-- Directions for this task --
After finding the line containing "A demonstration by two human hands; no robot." below, please output that line and each following one through the line containing "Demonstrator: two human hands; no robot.", exactly as written.

'''

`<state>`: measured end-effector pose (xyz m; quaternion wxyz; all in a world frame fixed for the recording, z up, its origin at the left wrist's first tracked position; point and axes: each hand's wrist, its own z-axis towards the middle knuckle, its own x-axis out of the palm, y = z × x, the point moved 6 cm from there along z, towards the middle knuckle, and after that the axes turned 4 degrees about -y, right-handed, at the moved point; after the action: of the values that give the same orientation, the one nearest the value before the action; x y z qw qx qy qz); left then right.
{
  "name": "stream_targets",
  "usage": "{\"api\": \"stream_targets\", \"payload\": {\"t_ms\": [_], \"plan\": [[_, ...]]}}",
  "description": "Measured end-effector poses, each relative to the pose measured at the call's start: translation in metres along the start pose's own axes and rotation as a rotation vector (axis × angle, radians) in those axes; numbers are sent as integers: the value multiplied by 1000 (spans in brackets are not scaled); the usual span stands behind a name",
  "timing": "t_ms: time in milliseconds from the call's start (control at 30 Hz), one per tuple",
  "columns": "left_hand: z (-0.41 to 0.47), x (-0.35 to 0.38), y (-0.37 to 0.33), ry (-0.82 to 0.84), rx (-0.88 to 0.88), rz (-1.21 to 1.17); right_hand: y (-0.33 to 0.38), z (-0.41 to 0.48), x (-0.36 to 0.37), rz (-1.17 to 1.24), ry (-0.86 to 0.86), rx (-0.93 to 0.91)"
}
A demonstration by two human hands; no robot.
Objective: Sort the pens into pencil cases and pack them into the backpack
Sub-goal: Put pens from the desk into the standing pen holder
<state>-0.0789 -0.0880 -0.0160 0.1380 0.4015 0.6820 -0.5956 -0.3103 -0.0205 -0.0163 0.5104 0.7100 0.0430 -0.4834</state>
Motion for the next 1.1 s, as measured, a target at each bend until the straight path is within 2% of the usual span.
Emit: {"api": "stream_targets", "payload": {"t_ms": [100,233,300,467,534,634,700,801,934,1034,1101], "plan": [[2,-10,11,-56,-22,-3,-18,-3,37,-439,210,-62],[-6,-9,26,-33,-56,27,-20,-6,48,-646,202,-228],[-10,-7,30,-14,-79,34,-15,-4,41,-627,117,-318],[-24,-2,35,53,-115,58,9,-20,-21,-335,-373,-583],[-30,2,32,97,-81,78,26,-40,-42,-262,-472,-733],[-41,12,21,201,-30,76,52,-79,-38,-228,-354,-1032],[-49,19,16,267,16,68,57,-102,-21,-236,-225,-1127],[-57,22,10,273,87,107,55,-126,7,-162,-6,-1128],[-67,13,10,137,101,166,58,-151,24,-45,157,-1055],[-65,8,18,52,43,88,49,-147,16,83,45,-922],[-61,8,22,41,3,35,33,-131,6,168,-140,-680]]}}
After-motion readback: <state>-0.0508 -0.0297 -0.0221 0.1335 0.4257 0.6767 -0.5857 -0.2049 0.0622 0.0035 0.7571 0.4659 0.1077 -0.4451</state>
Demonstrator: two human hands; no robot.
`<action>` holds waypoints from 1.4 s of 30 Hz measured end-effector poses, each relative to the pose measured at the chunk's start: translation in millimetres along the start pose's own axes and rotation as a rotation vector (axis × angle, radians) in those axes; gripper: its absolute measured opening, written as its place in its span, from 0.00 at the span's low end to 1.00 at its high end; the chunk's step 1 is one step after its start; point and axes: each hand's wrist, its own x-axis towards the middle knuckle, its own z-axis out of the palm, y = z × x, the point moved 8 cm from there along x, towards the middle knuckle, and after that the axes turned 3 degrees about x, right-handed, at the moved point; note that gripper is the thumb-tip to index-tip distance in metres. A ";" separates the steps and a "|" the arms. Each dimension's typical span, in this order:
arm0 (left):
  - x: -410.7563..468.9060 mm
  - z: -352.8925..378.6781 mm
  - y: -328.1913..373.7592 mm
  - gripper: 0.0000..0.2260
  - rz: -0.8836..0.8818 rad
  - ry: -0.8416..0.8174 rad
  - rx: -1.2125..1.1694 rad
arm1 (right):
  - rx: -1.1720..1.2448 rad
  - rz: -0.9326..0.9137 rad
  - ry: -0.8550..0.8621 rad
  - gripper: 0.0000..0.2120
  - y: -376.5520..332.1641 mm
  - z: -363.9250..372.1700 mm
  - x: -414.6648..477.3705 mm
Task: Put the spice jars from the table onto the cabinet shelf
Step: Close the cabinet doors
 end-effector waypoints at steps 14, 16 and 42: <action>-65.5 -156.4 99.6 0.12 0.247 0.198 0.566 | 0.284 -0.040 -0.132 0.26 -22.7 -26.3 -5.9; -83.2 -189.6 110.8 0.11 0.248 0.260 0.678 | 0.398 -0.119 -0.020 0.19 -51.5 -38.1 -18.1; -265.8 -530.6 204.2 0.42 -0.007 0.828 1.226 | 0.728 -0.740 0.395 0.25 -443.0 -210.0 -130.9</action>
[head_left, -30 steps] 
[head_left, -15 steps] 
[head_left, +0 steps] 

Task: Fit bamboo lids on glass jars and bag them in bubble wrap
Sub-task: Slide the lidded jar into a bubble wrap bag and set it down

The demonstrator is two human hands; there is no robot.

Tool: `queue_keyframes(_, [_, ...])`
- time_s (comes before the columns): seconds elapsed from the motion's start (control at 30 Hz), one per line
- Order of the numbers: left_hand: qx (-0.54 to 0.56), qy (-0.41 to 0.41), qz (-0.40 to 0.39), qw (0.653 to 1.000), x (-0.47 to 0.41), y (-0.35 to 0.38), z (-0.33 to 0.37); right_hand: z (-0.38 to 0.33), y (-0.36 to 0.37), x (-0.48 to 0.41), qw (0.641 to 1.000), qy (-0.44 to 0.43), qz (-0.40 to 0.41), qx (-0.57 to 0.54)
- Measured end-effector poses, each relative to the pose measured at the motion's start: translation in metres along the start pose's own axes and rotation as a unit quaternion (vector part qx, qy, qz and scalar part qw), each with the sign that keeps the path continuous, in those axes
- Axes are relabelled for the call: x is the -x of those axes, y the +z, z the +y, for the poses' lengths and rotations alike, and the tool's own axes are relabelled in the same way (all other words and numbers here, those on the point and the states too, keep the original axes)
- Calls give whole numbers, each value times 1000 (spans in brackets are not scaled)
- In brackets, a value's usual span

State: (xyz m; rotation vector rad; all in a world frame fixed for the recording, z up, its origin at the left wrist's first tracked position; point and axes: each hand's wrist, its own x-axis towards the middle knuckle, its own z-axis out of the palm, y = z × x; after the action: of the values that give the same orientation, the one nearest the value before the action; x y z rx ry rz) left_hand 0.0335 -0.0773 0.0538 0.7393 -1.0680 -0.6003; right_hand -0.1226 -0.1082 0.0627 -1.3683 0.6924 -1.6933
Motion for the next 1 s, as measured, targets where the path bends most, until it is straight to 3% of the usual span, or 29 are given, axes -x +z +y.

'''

-- Answer box --
A demonstration by two human hands; no robot.
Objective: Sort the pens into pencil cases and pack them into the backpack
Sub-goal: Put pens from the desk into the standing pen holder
<state>-0.0789 -0.0880 -0.0160 0.1380 0.4015 0.6820 -0.5956 -0.3103 -0.0205 -0.0163 0.5104 0.7100 0.0430 -0.4834</state>
Motion for the next 1.1 s, as measured, a target at each bend until the straight path is within 2% of the usual span.
Emit: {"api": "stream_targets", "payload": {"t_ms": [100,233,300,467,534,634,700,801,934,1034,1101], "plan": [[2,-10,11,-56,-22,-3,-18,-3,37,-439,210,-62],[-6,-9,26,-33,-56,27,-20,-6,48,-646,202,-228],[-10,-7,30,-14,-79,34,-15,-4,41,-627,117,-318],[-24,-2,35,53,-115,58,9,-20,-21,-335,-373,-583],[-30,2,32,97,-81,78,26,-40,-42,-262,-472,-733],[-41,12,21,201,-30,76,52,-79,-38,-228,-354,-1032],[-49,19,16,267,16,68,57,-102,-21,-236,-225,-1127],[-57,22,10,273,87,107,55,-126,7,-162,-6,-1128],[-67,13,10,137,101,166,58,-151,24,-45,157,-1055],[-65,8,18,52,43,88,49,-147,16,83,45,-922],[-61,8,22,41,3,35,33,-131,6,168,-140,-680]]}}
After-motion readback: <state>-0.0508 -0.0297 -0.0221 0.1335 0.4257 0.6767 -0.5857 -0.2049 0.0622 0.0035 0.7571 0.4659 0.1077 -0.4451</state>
Demonstrator: two human hands; no robot.

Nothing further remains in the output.